● REQUIRED WORK
How many lines in the records below contain the word "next"? Answer with the number and nothing else.

(Source records)
※

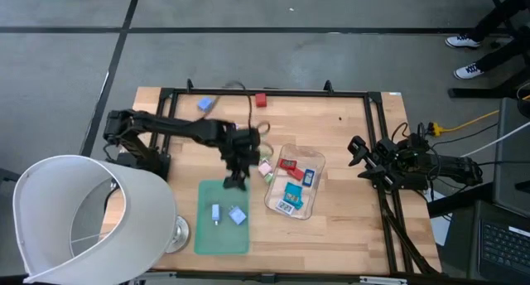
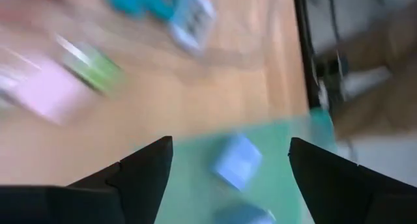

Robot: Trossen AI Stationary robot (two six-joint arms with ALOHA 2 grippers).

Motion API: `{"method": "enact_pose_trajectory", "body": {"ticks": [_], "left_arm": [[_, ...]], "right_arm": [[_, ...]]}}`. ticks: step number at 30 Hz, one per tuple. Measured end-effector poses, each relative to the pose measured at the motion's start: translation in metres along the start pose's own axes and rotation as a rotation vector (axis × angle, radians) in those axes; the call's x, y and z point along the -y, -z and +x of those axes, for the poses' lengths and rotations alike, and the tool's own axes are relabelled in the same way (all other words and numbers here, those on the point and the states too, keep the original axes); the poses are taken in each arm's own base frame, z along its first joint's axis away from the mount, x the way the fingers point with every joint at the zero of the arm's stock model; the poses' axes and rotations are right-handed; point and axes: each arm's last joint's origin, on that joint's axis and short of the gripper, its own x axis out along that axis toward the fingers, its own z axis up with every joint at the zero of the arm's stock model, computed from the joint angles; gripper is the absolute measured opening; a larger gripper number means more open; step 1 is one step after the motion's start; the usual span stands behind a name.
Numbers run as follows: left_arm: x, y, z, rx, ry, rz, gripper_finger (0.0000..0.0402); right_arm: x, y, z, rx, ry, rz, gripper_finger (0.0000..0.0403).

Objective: Pick & Place Office items
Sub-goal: Put the dark blue charger adapter into the green bin

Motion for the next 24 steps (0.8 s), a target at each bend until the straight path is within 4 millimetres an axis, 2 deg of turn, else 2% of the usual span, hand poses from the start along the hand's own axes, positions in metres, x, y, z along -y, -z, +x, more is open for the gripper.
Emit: {"method": "enact_pose_trajectory", "body": {"ticks": [6,8,11,14,18,20,22,24], "left_arm": [[-0.016,-0.028,-0.066,0.255,-0.337,0.044,0.0298],[-0.021,-0.032,-0.081,0.250,-0.503,0.120,0.0298],[-0.031,-0.031,-0.095,0.136,-0.678,0.264,0.0298],[-0.044,-0.025,-0.099,-0.006,-0.776,0.383,0.0298],[-0.068,-0.017,-0.094,-0.218,-0.805,0.479,0.0298],[-0.078,-0.017,-0.090,-0.271,-0.806,0.491,0.0298],[-0.091,-0.017,-0.084,-0.282,-0.816,0.427,0.0298],[-0.105,-0.018,-0.079,-0.233,-0.863,0.241,0.0297]], "right_arm": [[0.000,0.000,0.000,0.002,0.004,-0.006,0.0201],[0.000,0.000,0.000,0.003,0.005,-0.007,0.0201],[0.000,0.000,0.000,0.004,0.007,-0.008,0.0201],[0.000,0.000,0.000,0.004,0.007,-0.010,0.0201],[0.000,0.000,0.000,0.004,0.007,-0.010,0.0201],[0.000,0.000,0.000,0.004,0.008,-0.014,0.0201],[0.000,0.000,0.000,0.008,0.015,-0.019,0.0201],[0.001,0.000,0.000,0.011,0.022,-0.022,0.0201]]}}
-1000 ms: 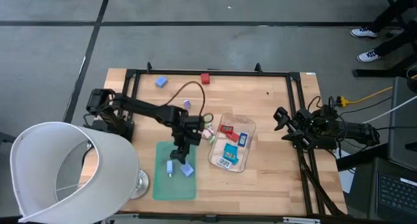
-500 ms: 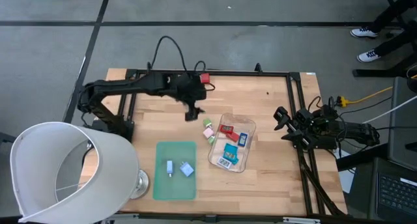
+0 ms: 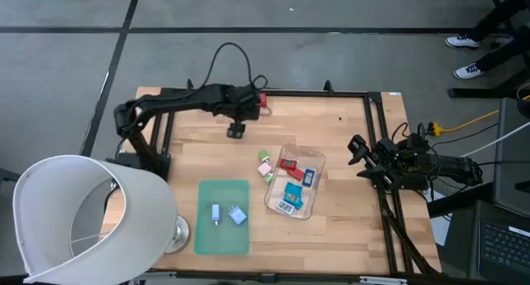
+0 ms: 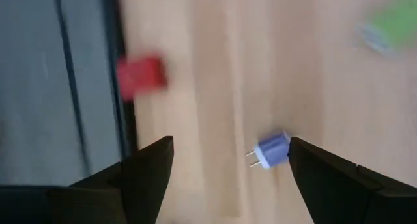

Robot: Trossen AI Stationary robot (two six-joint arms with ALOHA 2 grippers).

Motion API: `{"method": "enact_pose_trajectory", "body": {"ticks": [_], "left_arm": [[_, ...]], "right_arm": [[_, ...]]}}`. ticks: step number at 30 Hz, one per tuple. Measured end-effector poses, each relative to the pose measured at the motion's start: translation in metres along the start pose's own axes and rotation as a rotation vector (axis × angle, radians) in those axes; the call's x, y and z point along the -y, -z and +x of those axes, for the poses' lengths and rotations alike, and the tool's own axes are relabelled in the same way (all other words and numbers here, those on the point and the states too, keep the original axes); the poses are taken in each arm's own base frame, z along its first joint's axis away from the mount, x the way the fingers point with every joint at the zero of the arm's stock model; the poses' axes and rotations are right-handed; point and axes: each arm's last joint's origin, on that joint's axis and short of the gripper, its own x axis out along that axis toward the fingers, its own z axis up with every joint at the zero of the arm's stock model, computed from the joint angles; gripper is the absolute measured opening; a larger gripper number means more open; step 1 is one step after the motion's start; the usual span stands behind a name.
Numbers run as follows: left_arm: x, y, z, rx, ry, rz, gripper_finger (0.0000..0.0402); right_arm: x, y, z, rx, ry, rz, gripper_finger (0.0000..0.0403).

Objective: Pick & Place Office items
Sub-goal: Put the dark blue charger adapter into the green bin

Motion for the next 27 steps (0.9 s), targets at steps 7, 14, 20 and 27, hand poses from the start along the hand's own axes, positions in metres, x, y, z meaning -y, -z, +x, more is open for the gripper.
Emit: {"method": "enact_pose_trajectory", "body": {"ticks": [7,14,20,27], "left_arm": [[-0.016,0.026,0.056,-0.290,0.028,-1.120,0.0296],[-0.011,0.019,0.105,-0.355,0.071,-1.522,0.0296],[0.003,0.016,0.112,-0.440,0.087,-1.566,0.0296],[0.009,0.015,0.110,-0.476,0.067,-1.653,0.0296]], "right_arm": [[0.000,0.000,0.000,0.001,0.002,-0.008,0.0201],[0.000,0.000,0.000,0.000,0.003,-0.011,0.0201],[-0.001,0.001,0.000,-0.016,-0.023,-0.001,0.0201],[0.000,0.004,0.000,-0.056,-0.050,0.018,0.0200]]}}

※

● WRITTEN SOLUTION
2